TO DO: The data below is to be repeated in full, exactly as given.

THE DATA:
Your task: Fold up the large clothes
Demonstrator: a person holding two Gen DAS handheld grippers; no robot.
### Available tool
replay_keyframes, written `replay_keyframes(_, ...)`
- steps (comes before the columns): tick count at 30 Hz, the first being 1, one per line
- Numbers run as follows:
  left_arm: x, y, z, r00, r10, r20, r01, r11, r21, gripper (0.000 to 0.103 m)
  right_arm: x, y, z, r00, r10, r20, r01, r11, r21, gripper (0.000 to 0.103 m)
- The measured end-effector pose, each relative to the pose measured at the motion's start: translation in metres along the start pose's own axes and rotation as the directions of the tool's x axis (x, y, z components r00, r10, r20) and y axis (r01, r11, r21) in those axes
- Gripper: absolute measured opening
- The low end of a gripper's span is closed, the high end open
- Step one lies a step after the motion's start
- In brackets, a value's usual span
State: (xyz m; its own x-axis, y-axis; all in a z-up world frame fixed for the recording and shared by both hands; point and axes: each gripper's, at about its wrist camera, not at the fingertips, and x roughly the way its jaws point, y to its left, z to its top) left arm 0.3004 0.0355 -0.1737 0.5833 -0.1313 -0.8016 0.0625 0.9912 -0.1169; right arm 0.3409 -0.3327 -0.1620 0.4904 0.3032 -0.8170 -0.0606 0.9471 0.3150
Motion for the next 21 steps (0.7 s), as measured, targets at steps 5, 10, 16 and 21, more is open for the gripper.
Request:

SOLUTION:
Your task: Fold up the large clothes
Demonstrator: a person holding two Gen DAS handheld grippers; no robot.
### Available tool
replay_keyframes, written `replay_keyframes(_, ...)`
- steps (comes before the columns): tick count at 30 Hz, the first being 1, one per line
- Numbers run as follows:
  left_arm: x, y, z, r00, r10, r20, r01, r11, r21, gripper (0.000 to 0.103 m)
  right_arm: x, y, z, r00, r10, r20, r01, r11, r21, gripper (0.000 to 0.103 m)
- The measured end-effector pose, each relative to the pose measured at the motion's start: translation in metres along the start pose's own axes and rotation as the directions of the tool's x axis (x, y, z components r00, r10, r20) and y axis (r01, r11, r21) in those axes
- Gripper: absolute measured opening
- The low end of a gripper's span is closed, the high end open
- Step one lies a step after the motion's start
- In brackets, a value's usual span
State: (xyz m; its own x-axis, y-axis; all in a z-up world frame fixed for the recording and shared by both hands; point and axes: each gripper's, at about its wrist camera, not at the fingertips, and x roughly the way its jaws point, y to its left, z to its top) left arm 0.3004 0.0355 -0.1737 0.5833 -0.1313 -0.8016 0.0625 0.9912 -0.1169; right arm 0.3409 -0.3327 -0.1620 0.4904 0.3032 -0.8170 -0.0606 0.9471 0.3150
Motion for the next 21 steps (0.7 s), as measured, targets at steps 5, 10, 16 and 21, more is open for the gripper.
Request:

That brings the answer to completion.